LDAEXC: LncRNA-Disease Associations Prediction with Deep Autoencoder and XGBoost Classifier.

发布时间 2023-12-08 09:50:26作者: 王闯wangchuang2017
LDAEXC: LncRNA-Disease Associations Prediction with Deep Autoencoder and XGBoost Classifier. 
Abstract / 摘要
MT翻译
Numerous scientific evidences have revealed that long non-coding RNAs (lncRNAs) are involved in the progression of human complex diseases and biological life activities. Therefore, identifying novel and potential disease-related lncRNAs is helpful to diagnosis, prognosis and therapy of many human complex diseases. Since traditional laboratory experiments are cost and time-consuming, a great quantity of computer algorithms have been proposed for predicting the relationships between lncRNAs and diseases. However, there are still much room for the improvement. In this paper, we introduce an accurate framework named LDAEXC to infer LncRNA-Disease Associations with deep autoencoder and XGBoost Classifier. LDAEXC utilizes different similarity views of lncRNAs and human diseases to construct features for each data sources. Then, the reduced features are obtained by feeding the constructed feature vectors into a deep autoencoder, and at last an XGBoost classifier is leveraged to calculate the latent lncRNA-disease-associated scores using reduced features. The fivefold cross-validation experiments on four datasets showed that LDAEXC reached AUC scores of 0.9676 ± 0.0043, 0.9449 ± 0.022, 0.9375 ± 0.0331 and 0.9556 ± 0.0134, respectively, significantly higher than other advanced similar computer methods. Extensive experiment results and case studies of two complex diseases (colon and breast cancers) further indicated the practicability and excellent prediction performance of LDAEXC in inferring unknown lncRNA-disease associations.
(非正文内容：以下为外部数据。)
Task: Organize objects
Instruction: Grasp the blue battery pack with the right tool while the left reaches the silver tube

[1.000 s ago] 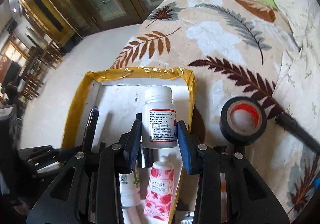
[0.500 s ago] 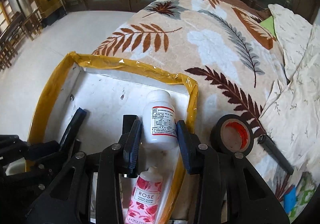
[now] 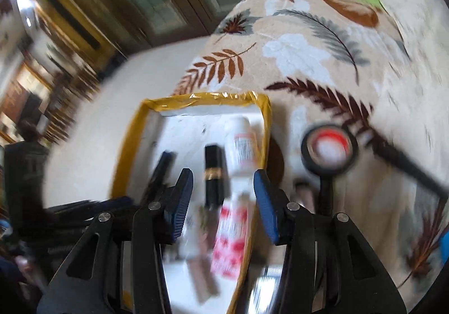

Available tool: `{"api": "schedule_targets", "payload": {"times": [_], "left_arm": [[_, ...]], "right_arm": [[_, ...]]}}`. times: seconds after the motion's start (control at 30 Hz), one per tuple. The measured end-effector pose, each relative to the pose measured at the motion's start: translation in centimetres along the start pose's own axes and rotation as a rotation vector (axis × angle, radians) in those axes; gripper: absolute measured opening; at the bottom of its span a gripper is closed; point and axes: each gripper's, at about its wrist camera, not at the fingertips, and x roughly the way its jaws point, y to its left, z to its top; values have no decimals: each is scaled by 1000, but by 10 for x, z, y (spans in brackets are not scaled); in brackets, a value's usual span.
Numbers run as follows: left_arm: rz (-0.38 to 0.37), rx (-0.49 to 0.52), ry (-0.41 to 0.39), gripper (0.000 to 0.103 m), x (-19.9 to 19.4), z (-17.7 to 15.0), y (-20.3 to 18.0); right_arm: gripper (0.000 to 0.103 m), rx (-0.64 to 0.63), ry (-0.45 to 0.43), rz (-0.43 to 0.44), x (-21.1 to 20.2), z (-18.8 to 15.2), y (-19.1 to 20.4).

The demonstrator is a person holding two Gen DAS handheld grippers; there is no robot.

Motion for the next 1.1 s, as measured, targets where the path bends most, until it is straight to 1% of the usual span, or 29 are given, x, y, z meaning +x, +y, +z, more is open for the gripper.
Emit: {"api": "schedule_targets", "payload": {"times": [0.07,0.1,0.17,0.2,0.27,0.3,0.37,0.4,0.43,0.5,0.6,0.67,0.7,0.77,0.87,0.93,1.0,1.03,1.07,1.1], "left_arm": [[-51,19,-17,59,-2,-7,-22],[-74,29,-20,60,0,-11,-36],[-108,33,-9,60,8,-19,-60],[-127,37,3,60,15,-27,-74],[-169,65,19,60,25,-41,-97],[-188,75,21,60,29,-48,-107],[-217,91,17,60,35,-65,-118],[-216,100,11,60,37,-73,-121],[-197,123,8,60,40,-81,-122],[-134,178,9,60,43,-90,-127],[-97,195,4,60,44,-94,-127],[-56,206,-11,60,46,-94,-128],[-57,210,-5,60,47,-95,-129],[-64,218,2,60,49,-95,-128],[-61,215,3,60,49,-94,-128],[-74,189,6,60,48,-91,-126],[-83,159,10,60,49,-82,-125],[-82,151,13,60,51,-77,-126],[-68,135,22,60,54,-71,-127],[-67,116,41,60,58,-64,-128]], "right_arm": [[45,51,-17,48,-17,-19,-17],[45,75,-23,53,-25,-29,-27],[45,106,-29,45,-39,-44,-44],[45,129,-42,33,-52,-56,-58],[45,141,-58,6,-69,-67,-74],[45,133,-84,-27,-85,-75,-86],[45,116,-115,-87,-106,-79,-100],[45,89,-125,-142,-119,-81,-109],[45,70,-125,-181,-124,-80,-114],[45,51,-101,-280,-131,-75,-135],[45,59,-80,-348,-133,-69,-164],[45,58,-54,-373,-128,-65,-184],[45,66,-43,-418,-123,-64,-196],[47,66,-25,-413,-119,-66,-206],[48,34,-14,-436,-113,-70,-212],[49,-12,-15,-437,-110,-76,-206],[49,0,-36,-411,-113,-80,-205],[41,11,-45,-391,-113,-82,-205],[36,29,-55,-390,-114,-84,-205],[35,74,-65,-365,-115,-87,-208]]}}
TLDAEXC utilizes disease semantic similarity, lncRNA expression similarity, and Gaussian interaction profile kernel similarity of lncRNAs and diseases for feature construction. The constructed features are fed to a deep autoencoder to extract reduced features, and an XGBoost classifier is used to predict the lncRNA-disease associations based on the reduced features. The fivefold and tenfold cross-validation experiments on a benchmark dataset showed that LDAEXC could achieve AUC scores of 0.9676 and 0.9682, respectively, significantly higher than other state-of-the-art similar methods.
 
大量的科学证据表明,长链非编码RNA ( long non-coding RNAs,lncRNAs )参与了人类复杂疾病的进程和生物生命活动。因此,鉴定新的和潜在的疾病相关lncRNA有助于人类许多复杂疾病的诊断、预后和治疗。由于传统的实验室实验成本高、耗时长,大量的计算机算法被提出用于预测lncRNAs与疾病之间的关系。但是,仍有很大的提升空间。在本文中,我们引入了一个名为LDAEXC的精确框架,通过深度自编码器和XGBoost分类器来推断LncRNA -疾病关联。LDAEXC利用lncRNA和人类疾病的不同相似性视图为每个数据源构建特征。然后,将构建的特征向量输入到深度自编码器中得到约简后的特征,最后利用XGBoost分类器利用约简后的特征计算潜在的lncRNA -疾病关联分数。在4个数据集上的5折交叉验证实验表明,LDAEXC的AUC得分分别达到0.9676 ± 0.0043、0.9449 ± 0.022、0.9375 ± 0.0331和0.9556 ± 0.0134,显著高于其他先进的同类计算机方法。大量的实验结果和两个复杂疾病(结肠癌和乳腺癌)的案例研究进一步表明LDAEXC在推断未知lncRNA -疾病关联方面的实用性和出色的预测性能。TLDAEXC利用疾病语义相似度、lncRNA表达相似度、lncRNA与疾病的高斯交互轮廓核相似度进行特征构建。将构建的特征送入深度自编码器提取降维后的特征,并使用XGBoost分类器基于降维后的特征预测lncRNA -疾病关联。在基准数据集上的五折和十折交叉验证实验表明,LDAEXC能够取得0.9676和0.9682的AUC分数,显著高于其他先进的同类方法。